We had a wonderful morning of fishing, conversation and camaraderie. My son and I rarely get a chance to spend time together and I cherish the special time with him. Except for the skills that involve a lot of manual dexterity such as putting the bait on, taking the fish off and displaying them I am pretty much on my own. I probably landed about 12 fish, however, the biggest one broke the line when he jumped out of the water and got away. The fish were not only biting but they were also fighting and I am happy to say I needed no assistance hooking them or reeling them in. If you’re interested in duplicating my equipment adaptations you can go to Handihelp and click on Fishing Set Up for a Manual Chair.

We had a great time. The aesthetics of the river are absolutely beautiful, I covet the time with my son and it’s wonderful to spend time outdoors and totally forget I’m in a wheelchair.
Mark and I brought these in at the same time

What Keeps Us Going?

Few, if any of us in the disability community, have easy days. Most are filled with challenges, frustration, and reminders of how our disability affects our daily lives. That raises the question of what keeps us going. I realize I can’t speak for all disabled individuals, nor do I want to, but I’ll venture a guess as to some of the answers they may give to that question if asked. Answers might include terms like fortitude, strength, courage, perseverance, beliefs, determination, attitude, or even anger. I know in my own life the thoughtfulness of others is an important factor, simple acts of kindness like holding a door open or a passing smile from a stranger. I’d be a millionaire if I had a dollar for each time someone has touched my shoulder to convey their empathy.

Several weeks ago I was reminded of the impact of kindness when invited to go fishing by a local fishing guide. On Monday July 23, 2012 Dean Meckes of Dean Meckes Charters, my son Mark and I went fishing on the St. Lawrence River. People at the Antique Boat Museum in Clayton, New York offered their lift to get me into the boat. Volunteers came in an hour before the museum opened just to transfer me from my power chair into my manual chair which had been placed in the boat’s cockpit. Once we were completely ready we headed out onto the St. Lawrence River.
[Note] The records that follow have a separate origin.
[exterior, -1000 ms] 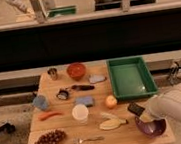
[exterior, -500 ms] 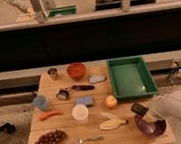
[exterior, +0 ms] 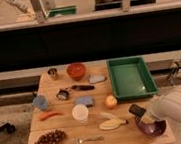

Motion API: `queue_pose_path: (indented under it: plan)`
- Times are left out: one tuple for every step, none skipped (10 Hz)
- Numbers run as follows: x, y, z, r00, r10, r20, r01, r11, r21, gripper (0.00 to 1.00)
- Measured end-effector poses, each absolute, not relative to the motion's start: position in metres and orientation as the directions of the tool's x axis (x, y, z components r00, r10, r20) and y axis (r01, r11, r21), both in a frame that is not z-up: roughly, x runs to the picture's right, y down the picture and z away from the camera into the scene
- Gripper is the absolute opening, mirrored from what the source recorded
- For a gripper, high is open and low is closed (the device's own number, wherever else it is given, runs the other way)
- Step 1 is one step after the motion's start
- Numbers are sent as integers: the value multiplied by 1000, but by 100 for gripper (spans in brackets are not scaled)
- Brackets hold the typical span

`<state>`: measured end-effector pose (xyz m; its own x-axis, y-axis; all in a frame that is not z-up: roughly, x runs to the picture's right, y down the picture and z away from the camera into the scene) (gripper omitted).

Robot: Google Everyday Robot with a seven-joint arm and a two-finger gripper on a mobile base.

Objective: Wipe purple bowl with eraser

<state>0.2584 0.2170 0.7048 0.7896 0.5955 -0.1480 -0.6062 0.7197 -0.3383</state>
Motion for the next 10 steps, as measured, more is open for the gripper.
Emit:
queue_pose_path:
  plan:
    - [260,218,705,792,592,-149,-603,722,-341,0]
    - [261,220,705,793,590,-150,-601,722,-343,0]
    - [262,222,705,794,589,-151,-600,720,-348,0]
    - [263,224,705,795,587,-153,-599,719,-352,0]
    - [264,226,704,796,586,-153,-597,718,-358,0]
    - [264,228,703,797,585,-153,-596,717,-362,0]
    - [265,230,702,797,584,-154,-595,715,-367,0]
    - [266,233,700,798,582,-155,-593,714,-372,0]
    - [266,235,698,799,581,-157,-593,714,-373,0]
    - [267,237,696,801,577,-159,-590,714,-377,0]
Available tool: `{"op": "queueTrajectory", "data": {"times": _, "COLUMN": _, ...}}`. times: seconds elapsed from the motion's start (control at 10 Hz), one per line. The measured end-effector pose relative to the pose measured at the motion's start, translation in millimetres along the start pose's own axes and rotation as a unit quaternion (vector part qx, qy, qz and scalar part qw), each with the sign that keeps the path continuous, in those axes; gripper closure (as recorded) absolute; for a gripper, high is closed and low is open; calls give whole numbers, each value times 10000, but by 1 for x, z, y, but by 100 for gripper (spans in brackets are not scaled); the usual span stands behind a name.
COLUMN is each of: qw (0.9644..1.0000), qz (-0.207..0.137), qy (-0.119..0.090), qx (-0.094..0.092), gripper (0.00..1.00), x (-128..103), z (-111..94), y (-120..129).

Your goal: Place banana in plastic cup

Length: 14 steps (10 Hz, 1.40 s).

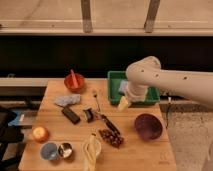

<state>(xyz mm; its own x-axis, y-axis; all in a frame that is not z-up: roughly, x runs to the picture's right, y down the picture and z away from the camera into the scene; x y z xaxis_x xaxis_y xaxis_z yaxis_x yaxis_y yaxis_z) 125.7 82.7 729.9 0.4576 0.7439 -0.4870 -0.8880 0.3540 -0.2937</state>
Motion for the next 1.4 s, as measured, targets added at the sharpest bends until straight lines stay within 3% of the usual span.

The day was magical, a beautiful warm sunny day, a blue placid river and anticipation of an adventure to come. I had made a number of adaptions to my manual wheelchair and fishing tackle to help make me more independent, and I was anxious to see how they would perform. I didn’t have long to wait. I hooked a bass, by myself, shortly after we arrived at the first location. Reeling it in was no problem at all. From watching, Dean told me that I would be able to reel in a “big one.”

Dean was quick to try different areas of the river. At first, he drove slowly over concern as to how I would handle the jarring of the boat. Once we realized that was no problem, if there was no action where we were, we moved more quickly to another spot. We fished for several hours. My son and I caught a number of fish, which by the way, were all returned to the river. But I had caught way more than fish that day. I caught hours of serenity being on the river; concentrating on the tip of my pole watching for movement left little time to think about anything else and, in the end, I had hours when I even forgot I was in a wheelchair. There is no greater gift for me than that, which I received because of the generous act of kindness that day by our guide, Dean Meckes.